[Brief]
Word for word, return the entries listed below.

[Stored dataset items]
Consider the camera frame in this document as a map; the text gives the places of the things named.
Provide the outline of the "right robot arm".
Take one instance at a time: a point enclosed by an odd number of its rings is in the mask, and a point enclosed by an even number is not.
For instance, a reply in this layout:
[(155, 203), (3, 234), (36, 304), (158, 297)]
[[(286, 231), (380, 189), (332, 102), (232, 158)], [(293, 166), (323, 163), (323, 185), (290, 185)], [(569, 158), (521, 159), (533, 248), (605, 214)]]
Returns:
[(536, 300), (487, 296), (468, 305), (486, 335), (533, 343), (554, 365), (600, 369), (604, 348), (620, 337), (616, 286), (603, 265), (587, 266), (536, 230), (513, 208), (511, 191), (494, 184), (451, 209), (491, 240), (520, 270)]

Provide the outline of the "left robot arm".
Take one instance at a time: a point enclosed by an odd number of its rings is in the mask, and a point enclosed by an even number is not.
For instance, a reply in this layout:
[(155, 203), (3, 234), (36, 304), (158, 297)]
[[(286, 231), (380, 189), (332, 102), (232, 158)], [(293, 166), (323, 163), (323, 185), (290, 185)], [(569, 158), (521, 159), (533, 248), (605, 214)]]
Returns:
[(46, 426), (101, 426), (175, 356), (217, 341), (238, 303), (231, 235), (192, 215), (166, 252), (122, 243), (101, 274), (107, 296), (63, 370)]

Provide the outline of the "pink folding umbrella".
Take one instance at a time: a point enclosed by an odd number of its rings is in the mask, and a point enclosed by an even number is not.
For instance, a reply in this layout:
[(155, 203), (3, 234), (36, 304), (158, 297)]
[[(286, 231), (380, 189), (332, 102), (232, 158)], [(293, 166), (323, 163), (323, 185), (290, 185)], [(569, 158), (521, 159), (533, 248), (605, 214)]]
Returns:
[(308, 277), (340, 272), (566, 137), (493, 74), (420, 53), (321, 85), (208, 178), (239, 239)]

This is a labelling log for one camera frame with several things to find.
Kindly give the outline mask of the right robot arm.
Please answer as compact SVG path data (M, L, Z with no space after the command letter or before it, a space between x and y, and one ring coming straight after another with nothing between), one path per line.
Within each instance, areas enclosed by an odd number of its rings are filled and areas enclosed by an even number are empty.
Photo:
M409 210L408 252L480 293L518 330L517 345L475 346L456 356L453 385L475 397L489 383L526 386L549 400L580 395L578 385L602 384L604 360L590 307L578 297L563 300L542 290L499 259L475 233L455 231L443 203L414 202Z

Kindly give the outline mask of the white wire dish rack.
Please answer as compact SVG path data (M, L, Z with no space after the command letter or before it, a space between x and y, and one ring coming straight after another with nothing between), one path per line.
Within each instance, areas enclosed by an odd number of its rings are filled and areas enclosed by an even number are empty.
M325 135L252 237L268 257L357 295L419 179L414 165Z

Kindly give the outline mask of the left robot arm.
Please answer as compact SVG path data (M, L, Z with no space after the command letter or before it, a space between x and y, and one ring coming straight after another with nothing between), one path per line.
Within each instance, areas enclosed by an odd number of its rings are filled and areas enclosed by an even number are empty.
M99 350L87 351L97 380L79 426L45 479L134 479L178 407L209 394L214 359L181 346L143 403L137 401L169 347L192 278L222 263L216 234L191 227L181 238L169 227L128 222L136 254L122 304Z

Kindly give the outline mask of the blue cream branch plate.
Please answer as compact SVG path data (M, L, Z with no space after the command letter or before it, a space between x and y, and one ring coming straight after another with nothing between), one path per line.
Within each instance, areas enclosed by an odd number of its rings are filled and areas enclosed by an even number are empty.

[Your solution]
Consider the camera frame in this document as a map; the text gives the places of the things named.
Provide the outline of the "right robot arm".
Take one instance at a time: a point enclosed by an odd number of its rings is in the mask, and a point enclosed by an even number is not.
For instance, a reply in this layout:
[(155, 203), (3, 234), (36, 304), (158, 297)]
[[(286, 231), (380, 189), (332, 102), (232, 158)], [(293, 166), (323, 163), (323, 185), (290, 185)], [(569, 158), (521, 159), (533, 248), (605, 214)]]
Returns:
[(536, 300), (487, 296), (468, 305), (486, 335), (533, 343), (554, 365), (600, 369), (604, 348), (620, 337), (616, 286), (603, 265), (587, 266), (536, 230), (513, 208), (511, 191), (494, 184), (451, 209), (491, 240), (520, 270)]

Provide the outline of the "left robot arm".
Take one instance at a time: a point enclosed by an odd number of its rings is in the mask, and a point enclosed by an even number is not.
For instance, a reply in this layout:
[(155, 203), (3, 234), (36, 304), (158, 297)]
[[(286, 231), (380, 189), (332, 102), (232, 158)], [(293, 166), (323, 163), (323, 185), (290, 185)], [(569, 158), (521, 159), (533, 248), (605, 214)]]
Returns:
[(46, 426), (101, 426), (175, 356), (217, 341), (238, 303), (231, 235), (192, 215), (166, 252), (122, 243), (101, 274), (107, 296), (63, 370)]

Provide the outline of the "pink folding umbrella".
Take one instance at a time: a point enclosed by an odd number of its rings is in the mask, and a point enclosed by an even number is not.
For instance, a reply in this layout:
[(155, 203), (3, 234), (36, 304), (158, 297)]
[[(286, 231), (380, 189), (332, 102), (232, 158)], [(293, 166), (323, 163), (323, 185), (290, 185)], [(569, 158), (521, 159), (533, 248), (605, 214)]]
Returns:
[(308, 277), (340, 272), (566, 137), (493, 74), (420, 53), (321, 85), (208, 178), (239, 239)]

This is a labelling log for one camera frame with several things to find.
Kindly give the outline mask of the right robot arm.
Please answer as compact SVG path data (M, L, Z with no space after the command letter or before it, a space between x and y, and one ring coming straight after another with nothing between), one path per line.
Within each instance, areas enclosed by an odd number of its rings are filled and areas enclosed by an even number are empty.
Photo:
M409 210L408 252L480 293L518 330L517 345L475 346L456 356L453 385L475 397L489 383L526 386L549 400L580 395L578 385L602 384L604 360L590 307L578 297L563 300L542 290L499 259L475 233L455 231L443 203L414 202Z

Kindly give the outline mask of the white wire dish rack.
Please answer as compact SVG path data (M, L, Z with no space after the command letter or before it, a space between x and y, and one ring coming straight after another with nothing between), one path per line.
Within each instance, areas enclosed by an odd number of its rings are filled and areas enclosed by an even number are empty.
M325 135L252 237L268 257L357 295L419 179L414 165Z

Kindly give the outline mask of the left robot arm.
Please answer as compact SVG path data (M, L, Z with no space after the command letter or before it, a space between x and y, and one ring coming straight after another with nothing between), one path per line.
Within each instance, areas enclosed by an odd number of its rings are filled and areas enclosed by an even number are empty.
M99 350L87 351L97 380L79 426L45 479L134 479L178 407L209 394L214 359L181 346L143 403L137 401L169 347L192 278L222 263L216 234L191 227L181 238L169 227L128 222L136 254L122 304Z

Kindly give the outline mask of the blue cream branch plate.
Please answer as compact SVG path data (M, L, Z with no space after the command letter or before it, a space between x and y, and one ring coming straight after another with nothing between), one path per line.
Within each instance, areas enclosed by an odd number of its rings are filled and areas enclosed by an even number are empty.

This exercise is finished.